Stand the shoebox so that it is positioned vertically, making it so that its length is upright, creating a larger vertical space for it to catch sunlight throughout the day. Cut the smaller side of the shoebox that is facing the ceiling so that it is positioned at a 30-degree decline from the top edge of the box to its lower edge. This will allow it to have a greater ability to capture sunlight as the windowed side is facing the south while the northern side of the house is facing northward and has little exposure to the outside elements where heat can be lost.
Disassemble solar garden lamps or use small solar arrays available from toy science kits and position them near then top edge of the lid of the shoebox, so that the solar panels are positioned on top of the house. Angle the solar panels at a 30-degree angle, in order to capture the most sunlight as possible. The solar panels should face a southerly direction, similar to the glass lid of the shoebox.

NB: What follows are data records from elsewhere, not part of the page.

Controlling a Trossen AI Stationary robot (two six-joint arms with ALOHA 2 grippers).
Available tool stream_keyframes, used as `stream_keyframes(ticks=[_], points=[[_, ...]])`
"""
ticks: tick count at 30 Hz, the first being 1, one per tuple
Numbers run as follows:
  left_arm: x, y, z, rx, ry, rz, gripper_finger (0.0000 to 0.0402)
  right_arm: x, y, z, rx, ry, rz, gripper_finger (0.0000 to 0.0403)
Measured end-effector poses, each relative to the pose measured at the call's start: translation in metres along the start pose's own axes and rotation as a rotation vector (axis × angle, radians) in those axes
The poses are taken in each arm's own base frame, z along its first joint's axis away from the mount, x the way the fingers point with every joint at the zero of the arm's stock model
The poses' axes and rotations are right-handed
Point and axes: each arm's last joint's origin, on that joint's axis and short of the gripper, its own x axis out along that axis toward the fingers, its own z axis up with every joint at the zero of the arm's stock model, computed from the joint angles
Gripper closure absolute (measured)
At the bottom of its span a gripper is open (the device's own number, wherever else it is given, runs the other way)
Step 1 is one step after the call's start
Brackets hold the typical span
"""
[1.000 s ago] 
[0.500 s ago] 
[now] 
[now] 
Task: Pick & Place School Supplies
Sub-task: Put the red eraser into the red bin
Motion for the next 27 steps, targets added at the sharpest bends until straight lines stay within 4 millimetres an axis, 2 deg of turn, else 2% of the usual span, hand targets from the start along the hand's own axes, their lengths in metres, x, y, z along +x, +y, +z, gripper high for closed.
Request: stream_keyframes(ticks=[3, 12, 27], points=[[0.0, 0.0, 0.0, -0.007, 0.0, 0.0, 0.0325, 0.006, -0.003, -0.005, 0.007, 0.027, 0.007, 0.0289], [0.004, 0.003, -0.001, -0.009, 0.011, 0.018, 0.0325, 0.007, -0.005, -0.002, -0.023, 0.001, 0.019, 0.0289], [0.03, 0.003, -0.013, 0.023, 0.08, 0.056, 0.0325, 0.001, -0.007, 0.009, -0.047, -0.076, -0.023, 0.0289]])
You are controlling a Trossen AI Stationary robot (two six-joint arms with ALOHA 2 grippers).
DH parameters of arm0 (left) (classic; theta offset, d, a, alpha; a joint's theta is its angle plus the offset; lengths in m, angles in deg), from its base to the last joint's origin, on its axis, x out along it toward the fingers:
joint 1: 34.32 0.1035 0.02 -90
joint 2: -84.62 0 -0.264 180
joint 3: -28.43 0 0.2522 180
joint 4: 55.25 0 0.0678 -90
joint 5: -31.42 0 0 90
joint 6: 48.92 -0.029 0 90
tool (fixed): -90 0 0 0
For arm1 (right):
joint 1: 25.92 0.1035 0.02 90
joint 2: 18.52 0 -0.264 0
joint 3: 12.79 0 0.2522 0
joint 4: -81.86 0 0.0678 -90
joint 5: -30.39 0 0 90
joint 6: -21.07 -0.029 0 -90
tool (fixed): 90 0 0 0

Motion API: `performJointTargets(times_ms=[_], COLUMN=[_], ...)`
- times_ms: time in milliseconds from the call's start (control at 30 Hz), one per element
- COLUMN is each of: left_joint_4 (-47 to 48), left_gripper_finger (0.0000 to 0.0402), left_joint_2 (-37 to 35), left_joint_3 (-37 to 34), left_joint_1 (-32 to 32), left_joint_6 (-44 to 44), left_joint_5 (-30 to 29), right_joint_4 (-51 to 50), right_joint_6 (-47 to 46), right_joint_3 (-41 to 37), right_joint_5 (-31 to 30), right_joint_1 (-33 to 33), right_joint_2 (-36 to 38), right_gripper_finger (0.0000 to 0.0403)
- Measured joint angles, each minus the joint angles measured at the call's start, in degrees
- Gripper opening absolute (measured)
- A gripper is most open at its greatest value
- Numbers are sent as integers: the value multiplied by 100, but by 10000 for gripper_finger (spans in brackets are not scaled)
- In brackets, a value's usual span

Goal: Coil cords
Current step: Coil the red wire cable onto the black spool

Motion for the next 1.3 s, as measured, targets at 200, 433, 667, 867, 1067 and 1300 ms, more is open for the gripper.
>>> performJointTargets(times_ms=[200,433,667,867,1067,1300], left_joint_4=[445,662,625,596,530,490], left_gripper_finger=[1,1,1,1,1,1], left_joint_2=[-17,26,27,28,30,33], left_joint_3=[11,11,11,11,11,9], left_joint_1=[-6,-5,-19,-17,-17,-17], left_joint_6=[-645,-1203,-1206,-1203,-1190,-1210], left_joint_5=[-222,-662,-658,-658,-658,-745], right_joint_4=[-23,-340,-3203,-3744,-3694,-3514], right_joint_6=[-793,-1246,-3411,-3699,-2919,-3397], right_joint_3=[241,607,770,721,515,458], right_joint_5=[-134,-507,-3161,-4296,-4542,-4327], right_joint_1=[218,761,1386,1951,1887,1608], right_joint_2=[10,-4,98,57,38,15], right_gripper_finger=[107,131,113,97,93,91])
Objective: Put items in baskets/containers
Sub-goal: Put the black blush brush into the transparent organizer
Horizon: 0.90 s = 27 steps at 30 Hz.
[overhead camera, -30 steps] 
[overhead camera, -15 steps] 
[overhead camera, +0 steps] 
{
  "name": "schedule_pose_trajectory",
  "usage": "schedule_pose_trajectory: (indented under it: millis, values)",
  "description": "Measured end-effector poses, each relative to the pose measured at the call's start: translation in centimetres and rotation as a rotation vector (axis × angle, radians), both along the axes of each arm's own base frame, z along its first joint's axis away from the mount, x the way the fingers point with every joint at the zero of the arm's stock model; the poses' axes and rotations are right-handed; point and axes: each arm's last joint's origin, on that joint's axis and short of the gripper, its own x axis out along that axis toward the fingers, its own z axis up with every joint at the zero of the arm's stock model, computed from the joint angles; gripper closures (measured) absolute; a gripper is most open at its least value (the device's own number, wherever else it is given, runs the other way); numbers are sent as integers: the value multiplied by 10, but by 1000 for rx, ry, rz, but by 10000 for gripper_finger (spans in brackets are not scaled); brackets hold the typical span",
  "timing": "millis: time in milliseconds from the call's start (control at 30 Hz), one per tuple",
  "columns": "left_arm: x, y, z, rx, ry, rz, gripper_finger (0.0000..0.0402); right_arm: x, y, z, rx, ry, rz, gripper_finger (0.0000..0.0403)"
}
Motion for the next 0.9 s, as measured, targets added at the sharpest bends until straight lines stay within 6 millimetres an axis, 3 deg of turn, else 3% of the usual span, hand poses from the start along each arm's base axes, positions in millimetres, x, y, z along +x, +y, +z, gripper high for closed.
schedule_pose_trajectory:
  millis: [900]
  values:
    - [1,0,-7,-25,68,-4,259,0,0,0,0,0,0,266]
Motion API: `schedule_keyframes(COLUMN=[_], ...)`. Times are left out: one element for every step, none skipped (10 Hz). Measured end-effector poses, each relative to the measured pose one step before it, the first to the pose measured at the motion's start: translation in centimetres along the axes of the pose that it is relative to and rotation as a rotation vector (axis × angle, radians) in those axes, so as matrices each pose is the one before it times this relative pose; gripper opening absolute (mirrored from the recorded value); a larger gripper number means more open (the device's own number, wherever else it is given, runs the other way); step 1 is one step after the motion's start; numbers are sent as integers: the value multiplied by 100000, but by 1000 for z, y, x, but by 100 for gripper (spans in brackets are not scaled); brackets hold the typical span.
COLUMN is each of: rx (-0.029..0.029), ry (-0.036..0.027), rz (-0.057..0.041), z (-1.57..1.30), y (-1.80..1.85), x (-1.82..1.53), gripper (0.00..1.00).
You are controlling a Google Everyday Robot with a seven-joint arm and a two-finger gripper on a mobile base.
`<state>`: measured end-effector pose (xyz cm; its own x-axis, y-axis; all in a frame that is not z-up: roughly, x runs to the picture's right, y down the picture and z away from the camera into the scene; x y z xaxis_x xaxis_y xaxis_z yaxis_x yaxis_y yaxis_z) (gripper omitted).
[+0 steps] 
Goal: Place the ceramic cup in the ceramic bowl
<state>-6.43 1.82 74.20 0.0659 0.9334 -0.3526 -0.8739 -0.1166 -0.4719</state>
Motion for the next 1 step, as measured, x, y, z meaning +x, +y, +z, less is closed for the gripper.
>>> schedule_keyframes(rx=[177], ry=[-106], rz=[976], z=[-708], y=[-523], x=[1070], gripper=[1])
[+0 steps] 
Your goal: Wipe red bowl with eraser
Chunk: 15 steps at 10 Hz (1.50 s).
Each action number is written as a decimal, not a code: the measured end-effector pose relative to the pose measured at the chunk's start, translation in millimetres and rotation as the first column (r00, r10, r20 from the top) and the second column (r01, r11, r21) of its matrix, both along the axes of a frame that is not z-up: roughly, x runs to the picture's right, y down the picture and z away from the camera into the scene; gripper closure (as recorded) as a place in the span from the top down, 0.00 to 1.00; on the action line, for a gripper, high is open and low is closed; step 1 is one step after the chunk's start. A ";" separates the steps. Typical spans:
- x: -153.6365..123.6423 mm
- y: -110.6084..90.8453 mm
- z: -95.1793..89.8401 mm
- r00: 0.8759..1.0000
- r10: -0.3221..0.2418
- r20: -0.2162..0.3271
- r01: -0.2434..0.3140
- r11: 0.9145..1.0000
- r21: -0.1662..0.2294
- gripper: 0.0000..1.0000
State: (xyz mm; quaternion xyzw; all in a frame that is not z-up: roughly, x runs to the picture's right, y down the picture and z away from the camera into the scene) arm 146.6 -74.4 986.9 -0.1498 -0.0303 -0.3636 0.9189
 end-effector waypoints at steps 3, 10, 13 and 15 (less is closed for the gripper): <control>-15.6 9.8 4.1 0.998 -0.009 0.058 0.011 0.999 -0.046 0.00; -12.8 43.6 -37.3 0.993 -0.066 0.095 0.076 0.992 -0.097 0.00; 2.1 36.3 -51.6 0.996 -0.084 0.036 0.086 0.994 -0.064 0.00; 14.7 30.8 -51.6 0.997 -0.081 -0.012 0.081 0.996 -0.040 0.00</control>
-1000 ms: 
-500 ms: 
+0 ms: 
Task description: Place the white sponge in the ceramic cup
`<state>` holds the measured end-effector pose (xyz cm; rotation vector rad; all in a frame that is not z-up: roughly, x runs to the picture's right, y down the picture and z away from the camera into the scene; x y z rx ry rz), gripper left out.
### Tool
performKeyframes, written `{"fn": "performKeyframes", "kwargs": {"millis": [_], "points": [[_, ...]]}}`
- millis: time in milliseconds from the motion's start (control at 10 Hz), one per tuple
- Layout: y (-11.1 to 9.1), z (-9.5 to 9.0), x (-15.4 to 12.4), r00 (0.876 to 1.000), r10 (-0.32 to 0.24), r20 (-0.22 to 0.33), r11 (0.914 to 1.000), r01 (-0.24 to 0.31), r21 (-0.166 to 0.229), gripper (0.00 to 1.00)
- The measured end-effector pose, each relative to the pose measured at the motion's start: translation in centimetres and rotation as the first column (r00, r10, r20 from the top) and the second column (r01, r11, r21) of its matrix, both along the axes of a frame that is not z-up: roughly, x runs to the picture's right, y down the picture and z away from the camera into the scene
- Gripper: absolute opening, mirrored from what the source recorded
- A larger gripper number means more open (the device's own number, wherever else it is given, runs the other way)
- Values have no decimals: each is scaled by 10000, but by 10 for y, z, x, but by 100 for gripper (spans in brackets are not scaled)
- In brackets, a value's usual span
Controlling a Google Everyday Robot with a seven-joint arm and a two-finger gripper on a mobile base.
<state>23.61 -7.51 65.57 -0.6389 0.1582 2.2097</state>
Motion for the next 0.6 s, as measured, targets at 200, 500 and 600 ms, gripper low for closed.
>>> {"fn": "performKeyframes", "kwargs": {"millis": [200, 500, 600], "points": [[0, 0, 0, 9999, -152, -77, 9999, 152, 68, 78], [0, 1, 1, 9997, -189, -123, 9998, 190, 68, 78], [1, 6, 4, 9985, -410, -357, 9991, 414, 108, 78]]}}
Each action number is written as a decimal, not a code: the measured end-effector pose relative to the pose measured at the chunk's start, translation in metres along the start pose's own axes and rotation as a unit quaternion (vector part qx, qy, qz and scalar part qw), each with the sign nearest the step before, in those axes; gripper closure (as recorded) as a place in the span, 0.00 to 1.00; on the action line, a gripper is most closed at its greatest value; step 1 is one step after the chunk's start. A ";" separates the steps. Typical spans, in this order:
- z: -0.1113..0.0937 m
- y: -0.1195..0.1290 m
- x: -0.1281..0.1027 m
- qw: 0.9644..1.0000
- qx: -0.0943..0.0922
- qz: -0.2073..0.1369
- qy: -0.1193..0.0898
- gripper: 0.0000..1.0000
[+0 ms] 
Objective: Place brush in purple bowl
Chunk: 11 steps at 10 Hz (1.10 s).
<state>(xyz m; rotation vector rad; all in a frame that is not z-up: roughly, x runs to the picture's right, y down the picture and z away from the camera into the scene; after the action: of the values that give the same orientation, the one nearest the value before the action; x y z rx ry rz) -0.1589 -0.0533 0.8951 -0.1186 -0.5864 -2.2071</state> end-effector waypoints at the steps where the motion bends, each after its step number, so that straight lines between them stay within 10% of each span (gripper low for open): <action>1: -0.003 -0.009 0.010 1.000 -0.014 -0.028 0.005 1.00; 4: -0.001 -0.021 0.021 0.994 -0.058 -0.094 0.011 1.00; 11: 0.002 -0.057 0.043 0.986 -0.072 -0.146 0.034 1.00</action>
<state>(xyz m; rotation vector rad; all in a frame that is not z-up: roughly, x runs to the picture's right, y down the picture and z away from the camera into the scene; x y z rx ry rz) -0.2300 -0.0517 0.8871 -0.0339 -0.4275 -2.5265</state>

Connect the mini-solar panel to a wire, which may have be soldered on, depending on the panel's design and solder or screw on the wire to an individual LED light bulb, which will simulate the house's ability to collect and use solar energy.
Paint the outside walls of the shoebox black to absorb as much of the sun's heat as possible.
Install a thermometer on the inside of the house to measure its heat gain during the day and its heat loss during the night. Record the highs and lows of your shoebox model solar house compared to the highs and lows of the ambient air temperature for each day.